### In this project, we would try to explore regression analysis and make predictions on used car prices using ensemble of regressors. I also hope that I can upload the model as a web app for other people to play around with.

**Citations:**

URL: https://www.kaggle.com/austinreese/craigslist-carstrucks-data

---

The following description is from Kaggle:

**Context**

Craigslist is the world's largest collection of used vehicles for sale, yet it's very difficult to collect all of them in the same place.

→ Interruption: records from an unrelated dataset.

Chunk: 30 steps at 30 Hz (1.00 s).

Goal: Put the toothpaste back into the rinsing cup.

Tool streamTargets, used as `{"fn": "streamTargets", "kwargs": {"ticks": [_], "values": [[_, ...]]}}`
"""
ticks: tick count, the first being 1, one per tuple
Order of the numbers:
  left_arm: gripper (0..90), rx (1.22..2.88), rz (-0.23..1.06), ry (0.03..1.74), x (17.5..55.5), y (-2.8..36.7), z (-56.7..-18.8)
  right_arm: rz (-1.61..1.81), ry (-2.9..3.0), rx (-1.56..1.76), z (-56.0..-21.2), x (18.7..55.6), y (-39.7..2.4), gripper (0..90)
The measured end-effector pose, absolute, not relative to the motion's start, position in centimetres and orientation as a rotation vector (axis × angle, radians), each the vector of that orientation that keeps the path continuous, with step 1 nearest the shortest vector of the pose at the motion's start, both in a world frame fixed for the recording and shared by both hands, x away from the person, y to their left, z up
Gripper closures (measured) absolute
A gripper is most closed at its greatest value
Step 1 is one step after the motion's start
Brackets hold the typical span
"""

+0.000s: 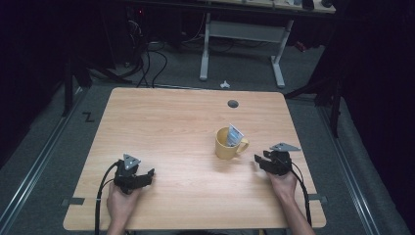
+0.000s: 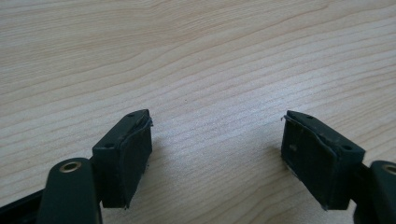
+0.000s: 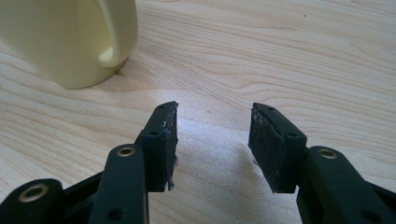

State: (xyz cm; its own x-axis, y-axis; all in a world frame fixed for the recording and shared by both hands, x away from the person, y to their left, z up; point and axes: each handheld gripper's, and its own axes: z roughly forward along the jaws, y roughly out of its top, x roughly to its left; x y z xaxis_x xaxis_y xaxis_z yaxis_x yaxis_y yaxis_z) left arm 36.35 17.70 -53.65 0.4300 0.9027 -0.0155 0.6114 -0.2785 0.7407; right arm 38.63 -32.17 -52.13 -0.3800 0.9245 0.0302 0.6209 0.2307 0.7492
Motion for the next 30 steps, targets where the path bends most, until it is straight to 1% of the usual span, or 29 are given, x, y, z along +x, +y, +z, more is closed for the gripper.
{"fn": "streamTargets", "kwargs": {"ticks": [14, 30], "values": [[24.7, 2.002, 0.546, 1.274, 36.34, 17.70, -53.65, 0.928, 2.123, 1.421, -52.78, 38.73, -31.75, 50.2], [24.7, 2.001, 0.548, 1.276, 36.32, 17.69, -53.65, 0.908, 2.122, 1.375, -53.01, 38.59, -31.33, 45.9]]}}
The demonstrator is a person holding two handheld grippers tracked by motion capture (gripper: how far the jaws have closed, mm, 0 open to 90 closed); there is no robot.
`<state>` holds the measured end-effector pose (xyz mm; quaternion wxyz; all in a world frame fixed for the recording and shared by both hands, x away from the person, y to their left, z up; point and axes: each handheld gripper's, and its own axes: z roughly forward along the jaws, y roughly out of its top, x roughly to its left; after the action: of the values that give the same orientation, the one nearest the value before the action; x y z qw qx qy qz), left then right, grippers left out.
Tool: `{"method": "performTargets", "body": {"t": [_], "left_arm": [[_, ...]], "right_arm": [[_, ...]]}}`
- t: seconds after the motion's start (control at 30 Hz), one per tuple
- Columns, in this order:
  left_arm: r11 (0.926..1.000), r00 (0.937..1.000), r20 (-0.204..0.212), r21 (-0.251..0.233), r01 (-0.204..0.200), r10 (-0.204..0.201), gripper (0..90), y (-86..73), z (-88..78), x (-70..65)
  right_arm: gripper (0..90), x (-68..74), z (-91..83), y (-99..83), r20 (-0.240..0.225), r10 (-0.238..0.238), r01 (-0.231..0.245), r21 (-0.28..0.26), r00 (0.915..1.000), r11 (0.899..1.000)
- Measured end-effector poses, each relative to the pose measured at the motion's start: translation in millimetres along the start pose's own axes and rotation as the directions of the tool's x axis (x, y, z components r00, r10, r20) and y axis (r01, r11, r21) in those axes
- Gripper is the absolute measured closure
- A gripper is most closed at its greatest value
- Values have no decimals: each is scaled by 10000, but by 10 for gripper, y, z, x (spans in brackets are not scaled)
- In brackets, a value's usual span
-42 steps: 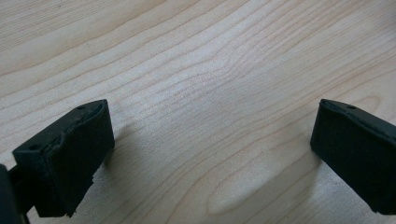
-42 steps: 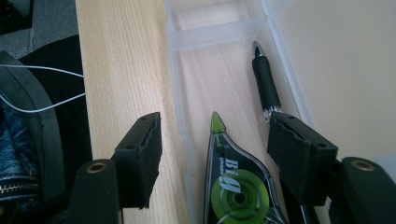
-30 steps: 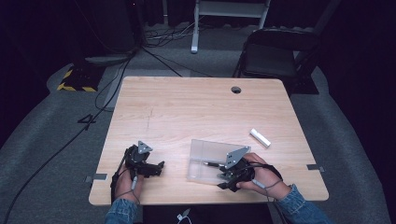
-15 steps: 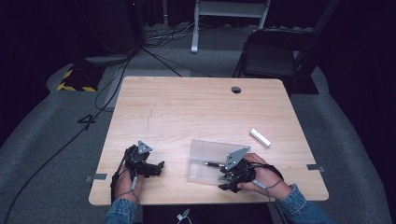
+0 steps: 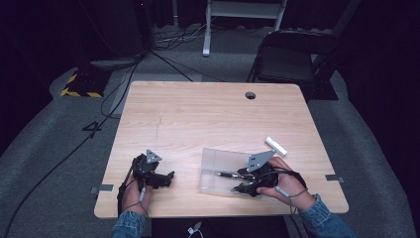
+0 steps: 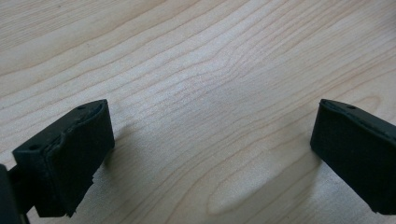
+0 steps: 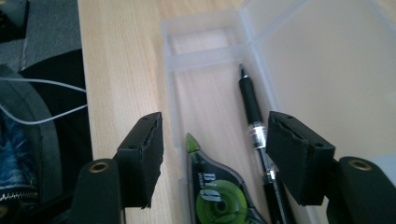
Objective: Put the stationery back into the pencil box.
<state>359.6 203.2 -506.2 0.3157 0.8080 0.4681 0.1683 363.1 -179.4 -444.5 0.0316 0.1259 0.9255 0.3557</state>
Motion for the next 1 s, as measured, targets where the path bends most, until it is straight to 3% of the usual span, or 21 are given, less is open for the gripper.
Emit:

I built a scraper for a school project and expanded upon it later to create this dataset which includes every used vehicle entry within the United States on Craigslist.

**Content**

This data is scraped every few months, it contains most all relevant information that Craigslist provides on car sales including columns like price, condition, manufacturer, latitude/longitude, and 18 other categories. For ML projects, consider feature engineering on location columns such as long/lat. For previous listings, check older versions of the dataset.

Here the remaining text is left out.